A bibliophile, the lover of books, is the only one in the class who appears to read them for his own pleasure.
A bibliotaphe buries his books, by keeping them under lock, or framing them in glass cases.
I shall catch our bibliognoste in the hour of book-rapture! It will produce a collection of bibliographical writers, and show to the second-sighted Edinburgher what human contrivances have been raised by the art of more painful writers than himself—either to postpone the day of universal annihilation, or to preserve for our posterity, three centuries hence, the knowledge which now so busily occupies us, and transmit to them something more than what Bacon calls “Inventories” of our literary treasures.
“Histories, and literary bibliothèques (or bibliothecas), will always present to us,” says La Rive, “an immense harvest of errors, till the authors of such catalogues shall be fully impressed by the importance of their art; and, as it were, reading in the most distant ages of the future the literary good and evil which they may produce, force a triumph from the pure devotion to truth, in spite of all the disgusts which their professional tasks involve; still patiently enduring the heavy chains which bind down those who give themselves up to this pursuit, with a passion which resembles heroism.
“The catalogues of bibliothèques fixes (or critical, historical, and classified accounts of writers) have engendered that enormous swarm of bibliographical errors, which have spread their roots, in greater or less quantities, in all our bibliographers.” He has here furnished a long list, which I shall preserve in the note.[234]
The list, though curious, is by no means complete. Such are the men of whom the Abbé Rive speaks with more respect than his accustomed courtesy. “If such,” says he, “cannot escape from errors, who shall? I have only marked them out to prove the importance of bibliographical history. A writer of this sort must occupy himself with more regard for his reputation than his own profit, and yield himself up entirely to the study of books.”
The mere knowledge of books, which has been called an erudition of title-pages, may be sufficient to occupy the life of some; and while the wits and “the million” are ridiculing these hunters of editions, who force their passage through secluded spots, as well as course in the open fields, it will be found that this art of book-knowledge may turn out to be a very philosophical pursuit, and that men of great name have devoted themselves to labours more frequently contemned than comprehended. Apostolo Zeno, a poet, a critic, and a true man of letters, considered it as no small portion of his glory to have annotated Fontanini, who, himself an eminent prelate, had passed his life in forming his Bibliotheca Italiana. Zeno did not consider that to correct errors and to enrich by information this catalogue of Italian writers was a mean task. The enthusiasm of the Abbé Rive considered bibliography as a sublime pursuit, exclaiming on Zeno’s commentary on Fontanini—“He chained together the knowledge of whole generations for posterity, and he read in future ages.”
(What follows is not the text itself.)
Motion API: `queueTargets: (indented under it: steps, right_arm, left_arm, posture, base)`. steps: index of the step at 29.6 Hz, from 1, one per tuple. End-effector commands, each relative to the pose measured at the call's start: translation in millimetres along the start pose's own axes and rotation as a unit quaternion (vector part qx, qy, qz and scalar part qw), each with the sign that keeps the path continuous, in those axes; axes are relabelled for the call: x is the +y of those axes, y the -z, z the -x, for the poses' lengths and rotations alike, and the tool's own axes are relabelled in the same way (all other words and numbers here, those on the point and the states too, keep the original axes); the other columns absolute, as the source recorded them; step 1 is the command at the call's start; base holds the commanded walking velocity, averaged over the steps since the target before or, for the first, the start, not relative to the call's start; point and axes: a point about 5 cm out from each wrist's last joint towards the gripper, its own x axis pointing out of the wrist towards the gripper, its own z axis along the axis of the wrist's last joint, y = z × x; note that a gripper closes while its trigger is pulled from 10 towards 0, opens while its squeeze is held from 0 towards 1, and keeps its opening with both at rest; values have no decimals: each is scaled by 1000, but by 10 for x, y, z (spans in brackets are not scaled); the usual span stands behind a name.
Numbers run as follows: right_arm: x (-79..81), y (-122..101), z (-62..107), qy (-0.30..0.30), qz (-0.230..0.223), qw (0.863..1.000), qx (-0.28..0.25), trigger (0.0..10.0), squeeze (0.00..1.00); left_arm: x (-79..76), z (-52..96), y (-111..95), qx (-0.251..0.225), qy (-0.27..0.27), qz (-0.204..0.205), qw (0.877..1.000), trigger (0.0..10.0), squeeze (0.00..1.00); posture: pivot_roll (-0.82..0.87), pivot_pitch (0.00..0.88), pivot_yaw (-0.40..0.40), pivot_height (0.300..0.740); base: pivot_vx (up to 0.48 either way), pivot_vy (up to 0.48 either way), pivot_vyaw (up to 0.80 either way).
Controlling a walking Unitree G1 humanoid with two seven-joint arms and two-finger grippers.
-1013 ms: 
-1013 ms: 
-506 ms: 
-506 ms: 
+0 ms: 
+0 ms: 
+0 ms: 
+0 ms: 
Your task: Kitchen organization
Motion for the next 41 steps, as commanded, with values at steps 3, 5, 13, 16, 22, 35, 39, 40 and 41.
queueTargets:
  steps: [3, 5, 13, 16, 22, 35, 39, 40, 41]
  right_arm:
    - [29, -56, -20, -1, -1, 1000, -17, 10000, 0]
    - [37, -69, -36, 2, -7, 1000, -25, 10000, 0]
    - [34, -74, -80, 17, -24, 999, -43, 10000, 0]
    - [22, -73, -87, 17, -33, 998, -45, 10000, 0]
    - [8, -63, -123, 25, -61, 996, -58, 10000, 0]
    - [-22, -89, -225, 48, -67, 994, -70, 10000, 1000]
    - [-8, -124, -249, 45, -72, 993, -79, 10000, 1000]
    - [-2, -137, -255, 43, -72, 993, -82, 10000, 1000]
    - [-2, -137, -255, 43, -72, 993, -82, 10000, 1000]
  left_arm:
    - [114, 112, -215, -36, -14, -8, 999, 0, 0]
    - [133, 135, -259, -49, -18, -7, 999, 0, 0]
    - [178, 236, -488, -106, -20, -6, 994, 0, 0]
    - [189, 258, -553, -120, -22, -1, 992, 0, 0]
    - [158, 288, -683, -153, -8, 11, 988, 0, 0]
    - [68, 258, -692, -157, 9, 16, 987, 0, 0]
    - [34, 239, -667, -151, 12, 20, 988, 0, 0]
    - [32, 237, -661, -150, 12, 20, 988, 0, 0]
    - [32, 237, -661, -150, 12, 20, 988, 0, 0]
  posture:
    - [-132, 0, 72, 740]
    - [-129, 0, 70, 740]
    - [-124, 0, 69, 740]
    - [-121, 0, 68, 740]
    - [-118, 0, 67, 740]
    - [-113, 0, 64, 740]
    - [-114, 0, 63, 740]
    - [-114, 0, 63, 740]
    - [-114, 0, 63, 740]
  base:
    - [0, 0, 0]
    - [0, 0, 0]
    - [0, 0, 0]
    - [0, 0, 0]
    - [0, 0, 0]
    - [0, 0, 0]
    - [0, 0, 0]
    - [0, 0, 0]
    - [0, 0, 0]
There are few things by which we can so well trace the history of the human mind as by a classed catalogue, with dates of the first publication of books; even the relative prices of books at different periods, their decline and then their rise, and again their fall, form a chapter in this history of the human mind; we become critics even by this literary chronology, and this appraisement of auctioneers. The favourite book of every age is a certain picture of the people. The gradual depreciation of a great author marks a change in knowledge or in taste.
But it is imagined that we are not interested in the history of indifferent writers, and scarcely in that of the secondary ones. If none but great originals should claim our attention, in the course of two thousand years we should not count twenty authors! Every book, whatever be its character, may be considered as a new experiment made by the human understanding; and as a book is a sort of individual representation, not a solitary volume exists but may be personified, and described as a human being. Hints start discoveries: they are usually found in very different authors who could go no further; and the historian of obscure books is often preserving for men of genius indications of knowledge, which without his intervention we should not possess! Many secrets we discover in bibliography. Great writers, unskilled in this science of books, have frequently used defective editions, as Hume did the castrated Whitelocke; or, like Robertson, they are ignorant of even the sources of the knowledge they would give the public; or they compose on a subject which too late they discover had been anticipated. Bibliography will show what has been done, and suggest to our invention what is wanted. Many have often protracted their journey in a road which had already been worn out by the wheels which had traversed it: bibliography unrolls the whole map of the country we purpose travelling over—the post-roads and the by-paths.
Every half-century, indeed, the obstructions multiply; and the Edinburgh prediction, should it approximate to the event it has foreseen, may more reasonably terrify a far distant posterity. Mazzuchelli declared, after his laborious researches in Italian literature, that one of his more recent predecessors, who had commenced a similar work, had collected notices of forty thousand writers—and yet, he adds, my work must increase that number to ten thousand more! Mazzuchelli said this in 1753; and the amount of nearly a century must now be added, for the presses of Italy have not been inactive.